This is the next installment in the autobiography of Cornelia Gray Lunt of Evanston, Illinois: Sketches of Childhood and Girlhood, Chicago, 1847-1864.  For more about the life and times of Miss Lunt, please see the first installment:                                   




BOOK I
Chapter Ten
The Little Lunts

Nothing easily ruffled the surface of my good spirits, and I could never long keep quiet.  I was always doing things, and I early began to find people the most attractive things on earth.  I suppose I dwelt vaguely, when at all, upon the individuals about me, but I was disposed to enjoy everyone and everything.  I loved to hear the interminable discussions going on about personal matters, but there was never in me then or since any hostile curiosity.  Something kindlier was instinctively active, as I have since divined and realized exists in all the Lunts.  The disquieting allusions, and any sharp stories that scandalized, always seemed to confirm and fortify a sudden disbelief that made a contrary view from what I was hearing natural, and so not particularly creditable.  If I could not unravel I could not bear to be in the network of things that alarmed, and I shrank at once and became increasingly reluctant to listen.  I never seemed to understand animosity, and I think I've been willing to leave that field to others rather than to contend or even listen.

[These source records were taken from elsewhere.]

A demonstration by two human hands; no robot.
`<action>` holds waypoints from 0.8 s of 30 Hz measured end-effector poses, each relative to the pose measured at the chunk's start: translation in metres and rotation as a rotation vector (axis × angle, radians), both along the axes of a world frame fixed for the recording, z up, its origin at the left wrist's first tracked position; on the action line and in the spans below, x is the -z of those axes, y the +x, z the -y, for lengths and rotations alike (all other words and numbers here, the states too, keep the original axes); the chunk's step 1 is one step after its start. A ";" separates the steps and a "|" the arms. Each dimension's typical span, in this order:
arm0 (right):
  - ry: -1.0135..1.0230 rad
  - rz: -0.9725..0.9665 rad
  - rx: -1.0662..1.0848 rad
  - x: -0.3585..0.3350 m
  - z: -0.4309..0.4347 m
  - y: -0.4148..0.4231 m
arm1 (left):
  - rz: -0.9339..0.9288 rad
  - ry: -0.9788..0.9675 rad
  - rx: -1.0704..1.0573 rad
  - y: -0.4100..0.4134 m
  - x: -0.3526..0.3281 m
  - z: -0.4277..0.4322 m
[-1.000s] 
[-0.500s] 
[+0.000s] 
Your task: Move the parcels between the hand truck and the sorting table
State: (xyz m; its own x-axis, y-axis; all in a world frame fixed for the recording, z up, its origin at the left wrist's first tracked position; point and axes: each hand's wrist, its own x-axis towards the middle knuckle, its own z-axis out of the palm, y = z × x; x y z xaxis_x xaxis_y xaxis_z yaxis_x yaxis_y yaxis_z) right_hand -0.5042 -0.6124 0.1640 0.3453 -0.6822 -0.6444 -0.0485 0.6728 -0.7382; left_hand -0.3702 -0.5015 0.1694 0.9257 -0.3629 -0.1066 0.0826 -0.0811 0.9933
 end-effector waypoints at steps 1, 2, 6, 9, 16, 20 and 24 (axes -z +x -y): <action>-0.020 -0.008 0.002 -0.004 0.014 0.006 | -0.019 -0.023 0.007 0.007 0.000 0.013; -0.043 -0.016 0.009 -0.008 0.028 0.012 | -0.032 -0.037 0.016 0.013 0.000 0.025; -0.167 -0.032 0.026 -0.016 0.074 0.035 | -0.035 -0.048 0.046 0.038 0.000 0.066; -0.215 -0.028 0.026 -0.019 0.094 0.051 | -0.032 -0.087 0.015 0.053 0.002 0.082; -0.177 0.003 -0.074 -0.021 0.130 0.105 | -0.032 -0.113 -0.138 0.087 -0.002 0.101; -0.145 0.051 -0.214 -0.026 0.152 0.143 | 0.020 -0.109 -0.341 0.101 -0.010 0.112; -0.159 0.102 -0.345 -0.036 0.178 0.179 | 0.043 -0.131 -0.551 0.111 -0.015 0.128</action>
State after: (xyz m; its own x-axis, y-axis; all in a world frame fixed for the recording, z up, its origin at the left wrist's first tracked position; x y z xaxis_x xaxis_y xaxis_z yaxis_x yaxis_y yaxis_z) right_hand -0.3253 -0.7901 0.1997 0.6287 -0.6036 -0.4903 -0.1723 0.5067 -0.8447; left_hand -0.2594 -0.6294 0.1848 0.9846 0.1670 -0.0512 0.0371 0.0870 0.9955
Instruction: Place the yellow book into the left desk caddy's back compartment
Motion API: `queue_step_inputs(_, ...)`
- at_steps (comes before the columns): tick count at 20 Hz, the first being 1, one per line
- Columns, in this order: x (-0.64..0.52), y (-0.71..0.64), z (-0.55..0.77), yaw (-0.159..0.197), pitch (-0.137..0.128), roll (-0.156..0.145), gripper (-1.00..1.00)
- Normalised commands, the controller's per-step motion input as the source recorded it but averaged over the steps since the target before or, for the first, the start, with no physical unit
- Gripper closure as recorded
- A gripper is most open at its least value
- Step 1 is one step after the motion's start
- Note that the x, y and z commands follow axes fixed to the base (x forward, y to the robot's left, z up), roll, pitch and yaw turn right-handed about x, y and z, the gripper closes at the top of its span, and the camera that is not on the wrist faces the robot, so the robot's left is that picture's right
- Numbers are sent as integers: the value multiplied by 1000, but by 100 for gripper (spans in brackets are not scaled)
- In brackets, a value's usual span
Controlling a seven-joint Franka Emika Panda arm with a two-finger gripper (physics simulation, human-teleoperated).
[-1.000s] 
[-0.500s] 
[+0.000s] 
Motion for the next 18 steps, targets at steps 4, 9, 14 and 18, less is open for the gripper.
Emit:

Somebody once said long ago that people who made no efforts to contest or to rule were usually superior to such efforts, as they were never necessary with those born to rule.  But it was neither mental nor moral striving that made me feel I hated to struggle or quarrel.  I wanted to rule, of course, I was a little dominant and always liked my own way, I believed in the nature of things I was right, but I discovered long after that I wanted to rule because of endowments and superior gifts, not as a result of battling or battles.

It makes no difference whether the days are bright or monotonous, whether the imagination is active or sluggish, whether enthusiasms are vivid or blunted - Nature touches and stirs, uplifts and blesses every blunted sensibility - and then come  action and thrills.

I began to feel delicious agitations listening to comments on my various relatives outside the Gray household.  I especially remember remarks of my Aunt Sarah Rhoades (Sarah Patten Bailey Gray Rhoades 1821-1893) lately arrived on the scene with her little son Sam (Samuel Gray Rhoades 1844-1912) a new playmate for my little brothers.  Aunt Sarah seemed to be comparing children and she said to Mother "Your Horace and George are so merry, so full of questions and observations that their activities never seem exhausted; they mind you too, Cornelia, but are always betaking themselves to occupations that absorb them heart and brain; never so very quiet, and confinement or restraint would be intolerable to such bounding spirits - but those boys of William Lunt's are painfully quiet; no mischief seemingly there, and I think they are too well behaved.  If it means thoughtfulness and sensibility it's begun to show itself far too early.  No doubt Susan Lunt takes the cake for obedient children  - politeness is all very well but it's plain they're afraid to say their soul's their own - Susan is a terrible disciplinarian.  I tell you those young ones have to toe the mark.  Why! I believe she'd work her fingers to the bone before she'd have a speck of dust anywhere in that house of hers.  The children are always so spic and span, and they mind at the wink of an eyelash!  Those little fellows are awfully good-looking.  Susan's severe - but she's a good Mother and a splendid housekeeper.  Everything is in tip-top order over there.     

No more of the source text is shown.